[Items listed in a dataset]
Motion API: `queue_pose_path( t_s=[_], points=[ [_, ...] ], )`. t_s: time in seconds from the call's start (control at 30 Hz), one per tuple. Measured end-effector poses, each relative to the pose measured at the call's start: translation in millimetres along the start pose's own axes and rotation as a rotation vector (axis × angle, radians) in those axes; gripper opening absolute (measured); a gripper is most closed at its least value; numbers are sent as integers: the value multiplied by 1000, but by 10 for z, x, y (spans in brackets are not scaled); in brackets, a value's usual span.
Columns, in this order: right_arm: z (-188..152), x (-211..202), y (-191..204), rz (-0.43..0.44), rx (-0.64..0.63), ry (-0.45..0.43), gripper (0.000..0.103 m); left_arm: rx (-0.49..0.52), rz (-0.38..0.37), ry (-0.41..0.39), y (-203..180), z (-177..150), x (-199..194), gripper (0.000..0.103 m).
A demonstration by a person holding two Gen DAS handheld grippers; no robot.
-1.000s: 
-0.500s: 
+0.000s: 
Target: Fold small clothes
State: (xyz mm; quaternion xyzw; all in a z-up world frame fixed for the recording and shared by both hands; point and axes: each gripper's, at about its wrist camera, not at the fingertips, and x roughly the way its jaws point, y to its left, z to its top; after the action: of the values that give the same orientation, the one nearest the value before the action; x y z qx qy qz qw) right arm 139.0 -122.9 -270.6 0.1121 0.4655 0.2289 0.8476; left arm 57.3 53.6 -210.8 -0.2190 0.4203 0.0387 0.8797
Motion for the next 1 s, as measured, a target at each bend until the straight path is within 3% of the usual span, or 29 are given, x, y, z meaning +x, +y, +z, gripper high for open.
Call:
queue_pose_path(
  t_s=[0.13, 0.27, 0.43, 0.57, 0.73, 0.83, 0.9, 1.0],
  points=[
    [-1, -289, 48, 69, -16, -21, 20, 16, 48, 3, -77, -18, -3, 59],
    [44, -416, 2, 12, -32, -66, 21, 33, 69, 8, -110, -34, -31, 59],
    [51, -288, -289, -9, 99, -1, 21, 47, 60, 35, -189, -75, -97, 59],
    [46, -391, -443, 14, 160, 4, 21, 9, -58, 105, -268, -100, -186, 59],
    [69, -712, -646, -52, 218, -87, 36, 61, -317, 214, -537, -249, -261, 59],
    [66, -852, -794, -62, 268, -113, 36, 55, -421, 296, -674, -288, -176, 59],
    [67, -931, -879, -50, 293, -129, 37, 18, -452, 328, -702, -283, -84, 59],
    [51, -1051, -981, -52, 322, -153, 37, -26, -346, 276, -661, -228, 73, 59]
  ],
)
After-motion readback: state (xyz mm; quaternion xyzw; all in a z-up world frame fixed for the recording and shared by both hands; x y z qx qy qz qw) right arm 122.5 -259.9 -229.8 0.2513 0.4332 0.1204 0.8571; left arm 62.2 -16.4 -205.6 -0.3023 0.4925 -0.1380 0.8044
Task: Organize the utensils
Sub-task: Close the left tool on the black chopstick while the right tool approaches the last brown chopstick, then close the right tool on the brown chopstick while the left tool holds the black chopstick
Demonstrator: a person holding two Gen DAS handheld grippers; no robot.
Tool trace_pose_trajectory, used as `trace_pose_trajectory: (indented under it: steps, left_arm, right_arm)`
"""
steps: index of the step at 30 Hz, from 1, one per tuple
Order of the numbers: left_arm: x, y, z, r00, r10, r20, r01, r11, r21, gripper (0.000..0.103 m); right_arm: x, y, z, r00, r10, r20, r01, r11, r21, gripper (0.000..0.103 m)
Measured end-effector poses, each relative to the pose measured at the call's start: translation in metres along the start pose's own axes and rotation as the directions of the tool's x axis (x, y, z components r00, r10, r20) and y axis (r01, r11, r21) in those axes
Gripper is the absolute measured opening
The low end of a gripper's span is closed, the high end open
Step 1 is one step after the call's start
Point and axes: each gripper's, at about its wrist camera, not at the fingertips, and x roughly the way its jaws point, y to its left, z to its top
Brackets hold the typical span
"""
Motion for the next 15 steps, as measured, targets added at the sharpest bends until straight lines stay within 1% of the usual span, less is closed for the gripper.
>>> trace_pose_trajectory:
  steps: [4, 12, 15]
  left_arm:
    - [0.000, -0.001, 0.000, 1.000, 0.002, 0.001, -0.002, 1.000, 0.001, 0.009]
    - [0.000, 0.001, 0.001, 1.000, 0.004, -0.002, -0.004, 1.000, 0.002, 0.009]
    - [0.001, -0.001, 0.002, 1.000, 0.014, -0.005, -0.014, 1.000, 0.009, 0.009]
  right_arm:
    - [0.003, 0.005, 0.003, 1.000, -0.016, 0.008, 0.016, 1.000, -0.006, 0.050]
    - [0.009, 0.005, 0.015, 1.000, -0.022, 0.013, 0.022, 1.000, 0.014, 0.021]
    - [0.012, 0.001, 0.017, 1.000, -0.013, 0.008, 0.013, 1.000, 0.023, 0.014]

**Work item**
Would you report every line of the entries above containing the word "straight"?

**Answer space**
Motion for the next 1 s, as measured, a target at each bend until the straight path is within 3% of the usual span, or 29 are given, x, y, z meaning +x, +y, +z, gripper high for open.
Motion for the next 15 steps, as measured, targets added at the sharpest bends until straight lines stay within 1% of the usual span, less is closed for the gripper.

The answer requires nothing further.